**Exercise**.
Print all of the data below exactly as it appears, leaving out every image.

Records from a collection:
== == ==
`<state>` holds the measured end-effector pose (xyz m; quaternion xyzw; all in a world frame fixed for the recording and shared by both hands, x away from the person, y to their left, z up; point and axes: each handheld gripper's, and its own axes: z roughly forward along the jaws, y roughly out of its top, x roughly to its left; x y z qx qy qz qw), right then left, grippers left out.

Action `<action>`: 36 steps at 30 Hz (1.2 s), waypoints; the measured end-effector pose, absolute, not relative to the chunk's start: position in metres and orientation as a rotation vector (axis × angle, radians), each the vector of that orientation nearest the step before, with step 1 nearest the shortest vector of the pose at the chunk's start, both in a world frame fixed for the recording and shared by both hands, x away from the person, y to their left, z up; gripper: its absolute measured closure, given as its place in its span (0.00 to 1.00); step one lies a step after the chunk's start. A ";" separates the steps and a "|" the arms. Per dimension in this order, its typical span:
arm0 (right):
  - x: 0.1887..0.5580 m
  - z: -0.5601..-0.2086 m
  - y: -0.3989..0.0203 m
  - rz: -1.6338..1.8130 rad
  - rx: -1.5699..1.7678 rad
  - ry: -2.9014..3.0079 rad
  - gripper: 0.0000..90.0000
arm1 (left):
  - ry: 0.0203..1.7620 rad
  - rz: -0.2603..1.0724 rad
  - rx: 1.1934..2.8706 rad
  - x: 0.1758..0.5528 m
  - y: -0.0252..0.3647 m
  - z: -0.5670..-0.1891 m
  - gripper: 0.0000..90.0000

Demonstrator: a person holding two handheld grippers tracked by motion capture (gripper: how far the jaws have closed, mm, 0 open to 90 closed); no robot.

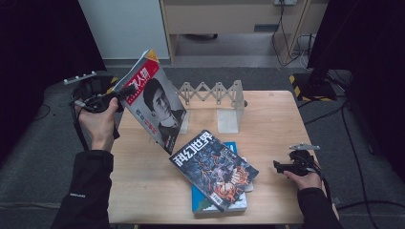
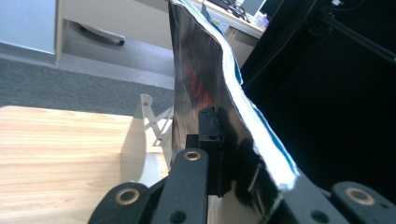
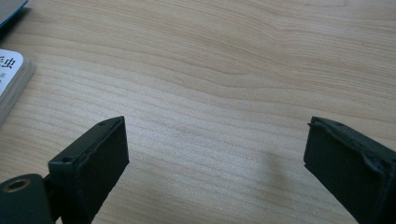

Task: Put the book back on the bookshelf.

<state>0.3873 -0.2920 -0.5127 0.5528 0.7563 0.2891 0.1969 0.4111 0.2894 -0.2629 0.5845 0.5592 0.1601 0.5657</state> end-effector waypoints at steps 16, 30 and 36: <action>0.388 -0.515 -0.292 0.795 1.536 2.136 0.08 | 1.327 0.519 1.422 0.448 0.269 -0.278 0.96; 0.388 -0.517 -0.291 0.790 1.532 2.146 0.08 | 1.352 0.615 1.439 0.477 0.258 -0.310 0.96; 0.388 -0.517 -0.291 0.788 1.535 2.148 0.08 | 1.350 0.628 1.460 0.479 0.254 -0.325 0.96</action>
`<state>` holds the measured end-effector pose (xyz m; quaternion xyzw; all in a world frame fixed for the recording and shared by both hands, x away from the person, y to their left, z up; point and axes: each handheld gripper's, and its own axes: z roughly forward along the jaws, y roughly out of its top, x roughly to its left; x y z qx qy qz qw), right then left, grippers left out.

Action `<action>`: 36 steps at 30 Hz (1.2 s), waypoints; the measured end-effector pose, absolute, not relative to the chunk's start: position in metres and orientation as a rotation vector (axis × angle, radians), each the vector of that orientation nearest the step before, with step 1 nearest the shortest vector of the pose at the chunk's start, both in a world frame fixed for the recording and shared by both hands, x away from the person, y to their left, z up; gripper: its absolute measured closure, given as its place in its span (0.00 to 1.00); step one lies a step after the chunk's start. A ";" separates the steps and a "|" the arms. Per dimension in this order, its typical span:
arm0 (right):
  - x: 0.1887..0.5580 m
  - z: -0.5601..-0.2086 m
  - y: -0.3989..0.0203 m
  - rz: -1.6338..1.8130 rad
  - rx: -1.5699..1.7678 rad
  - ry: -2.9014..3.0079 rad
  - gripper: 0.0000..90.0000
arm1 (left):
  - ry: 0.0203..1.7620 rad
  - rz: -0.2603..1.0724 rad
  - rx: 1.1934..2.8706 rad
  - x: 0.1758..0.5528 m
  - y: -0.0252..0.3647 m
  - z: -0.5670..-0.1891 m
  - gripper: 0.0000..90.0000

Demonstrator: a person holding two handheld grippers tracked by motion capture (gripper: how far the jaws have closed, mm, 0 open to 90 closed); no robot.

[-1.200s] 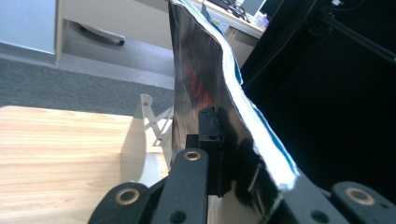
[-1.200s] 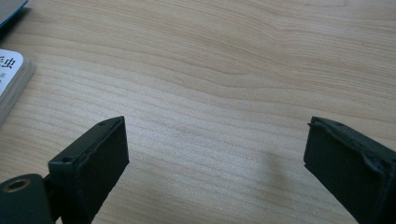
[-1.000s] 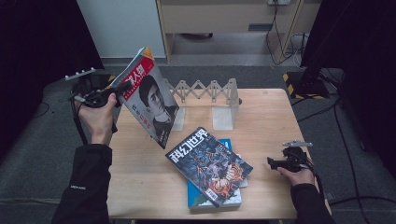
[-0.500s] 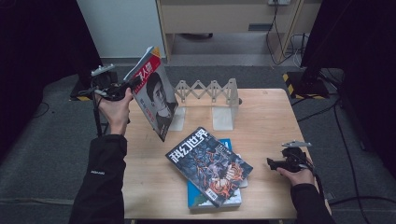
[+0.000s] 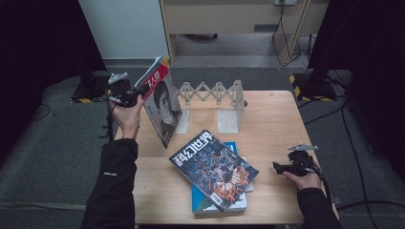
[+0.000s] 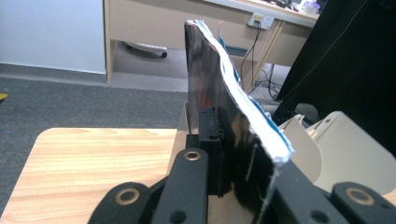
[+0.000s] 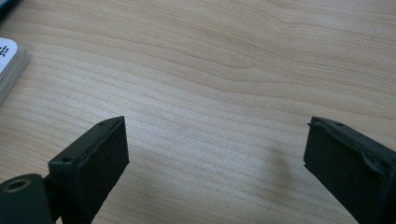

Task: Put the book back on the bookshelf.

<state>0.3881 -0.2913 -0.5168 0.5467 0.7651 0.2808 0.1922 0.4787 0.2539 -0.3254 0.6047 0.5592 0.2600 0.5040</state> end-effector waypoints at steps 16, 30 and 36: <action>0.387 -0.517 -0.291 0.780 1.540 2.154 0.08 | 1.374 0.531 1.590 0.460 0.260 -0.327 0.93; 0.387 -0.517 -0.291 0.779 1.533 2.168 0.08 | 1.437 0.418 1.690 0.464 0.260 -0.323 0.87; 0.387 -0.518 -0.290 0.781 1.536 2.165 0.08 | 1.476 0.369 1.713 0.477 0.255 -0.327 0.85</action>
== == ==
**Your solution**.
`<state>` holds the measured end-effector pose (xyz m; quaternion xyzw; all in a world frame fixed for the recording and shared by both hands, x away from the person, y to their left, z up; point and axes: each handheld gripper's, and its own axes: z roughly forward along the jaws, y roughly out of its top, x roughly to its left; x y z qx qy qz qw), right then left, grippers left out.

Action `<action>`: 36 steps at 30 Hz (1.2 s), waypoints; the measured end-effector pose, absolute, not relative to the chunk's start: position in metres and orientation as a rotation vector (axis × angle, radians), each the vector of that orientation nearest the step before, with step 1 nearest the shortest vector of the pose at the chunk's start, both in a world frame fixed for the recording and shared by both hands, x away from the person, y to their left, z up; gripper: its absolute measured closure, given as its place in its span (0.00 to 1.00); step one lies a step after the chunk's start. A ";" separates the steps and a "|" the arms. Per dimension in this order, its typical span:
arm0 (right):
  - x: 0.1887..0.5580 m
  - z: -0.5601..-0.2086 m
  - y: -0.3989..0.0203 m
  - rz: -1.6338..1.8130 rad
  - rx: -1.5699..1.7678 rad
  - ry: -2.9014..3.0079 rad
  - gripper: 0.0000..90.0000
arm1 (left):
  - ry: 0.0203..1.7620 rad
  - rz: -0.2603..1.0724 rad
  - rx: 1.1934..2.8706 rad
  - x: 0.1758..0.5528 m
  - y: -0.0252..0.3647 m
  - z: -0.5670..-0.1891 m
  - gripper: 0.0000..90.0000

Demonstrator: a person holding two handheld grippers tracked by motion capture (gripper: how far the jaws have closed, mm, 0 open to 90 closed); no robot.


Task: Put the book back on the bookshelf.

<state>0.3873 -0.2920 -0.5127 0.5528 0.7563 0.2891 0.1969 0.4111 0.2894 -0.2629 0.5845 0.5592 0.1601 0.5657</state> end-effector waypoints at steps 16, 30 and 36: <action>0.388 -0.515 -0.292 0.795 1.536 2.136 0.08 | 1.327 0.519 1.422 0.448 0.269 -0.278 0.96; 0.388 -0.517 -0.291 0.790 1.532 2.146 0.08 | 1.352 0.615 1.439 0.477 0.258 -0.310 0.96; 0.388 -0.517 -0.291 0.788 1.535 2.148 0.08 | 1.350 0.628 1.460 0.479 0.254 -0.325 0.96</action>
`<state>` holds the measured end-effector pose (xyz m; quaternion xyzw; all in a world frame fixed for the recording and shared by both hands, x away from the person, y to their left, z up; point and axes: each handheld gripper's, and its own axes: z roughly forward along the jaws, y roughly out of its top, x roughly to its left; x y z qx qy qz qw), right then left, grippers left out.

Action `<action>`: 36 steps at 30 Hz (1.2 s), waypoints; the measured end-effector pose, absolute, not relative to the chunk's start: position in metres and orientation as a rotation vector (axis × angle, radians), each the vector of that orientation nearest the step before, with step 1 nearest the shortest vector of the pose at the chunk's start, both in a world frame fixed for the recording and shared by both hands, x away from the person, y to their left, z up; gripper: its absolute measured closure, given as its place in its span (0.00 to 1.00); step one lies a step after the chunk's start. A ";" separates the steps and a "|" the arms. Per dimension in this order, its typical span:
arm0 (right):
  - x: 0.1887..0.5580 m
  - z: -0.5601..-0.2086 m
  - y: -0.3989..0.0203 m
  - rz: -1.6338..1.8130 rad
  - rx: -1.5699..1.7678 rad
  - ry: -2.9014..3.0079 rad
  - gripper: 0.0000..90.0000
arm1 (left):
  - ry: 0.0203..1.7620 rad
  - rz: -0.2603..1.0724 rad
  - rx: 1.1934..2.8706 rad
  - x: 0.1758..0.5528 m
  - y: -0.0252..0.3647 m
  - z: -0.5670..-0.1891 m
  - gripper: 0.0000..90.0000

Demonstrator: a person holding two handheld grippers tracked by motion capture (gripper: how far the jaws have closed, mm, 0 open to 90 closed); no robot.

[-1.200s] 
[-1.200s] 
[-1.000s] 
[-0.500s] 
[+0.000s] 
[+0.000s] 
[+0.000s] 

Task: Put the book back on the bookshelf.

<state>0.3881 -0.2913 -0.5168 0.5467 0.7651 0.2808 0.1922 0.4787 0.2539 -0.3254 0.6047 0.5592 0.2600 0.5040</state> end-effector waypoints at steps 16, 30 and 36: <action>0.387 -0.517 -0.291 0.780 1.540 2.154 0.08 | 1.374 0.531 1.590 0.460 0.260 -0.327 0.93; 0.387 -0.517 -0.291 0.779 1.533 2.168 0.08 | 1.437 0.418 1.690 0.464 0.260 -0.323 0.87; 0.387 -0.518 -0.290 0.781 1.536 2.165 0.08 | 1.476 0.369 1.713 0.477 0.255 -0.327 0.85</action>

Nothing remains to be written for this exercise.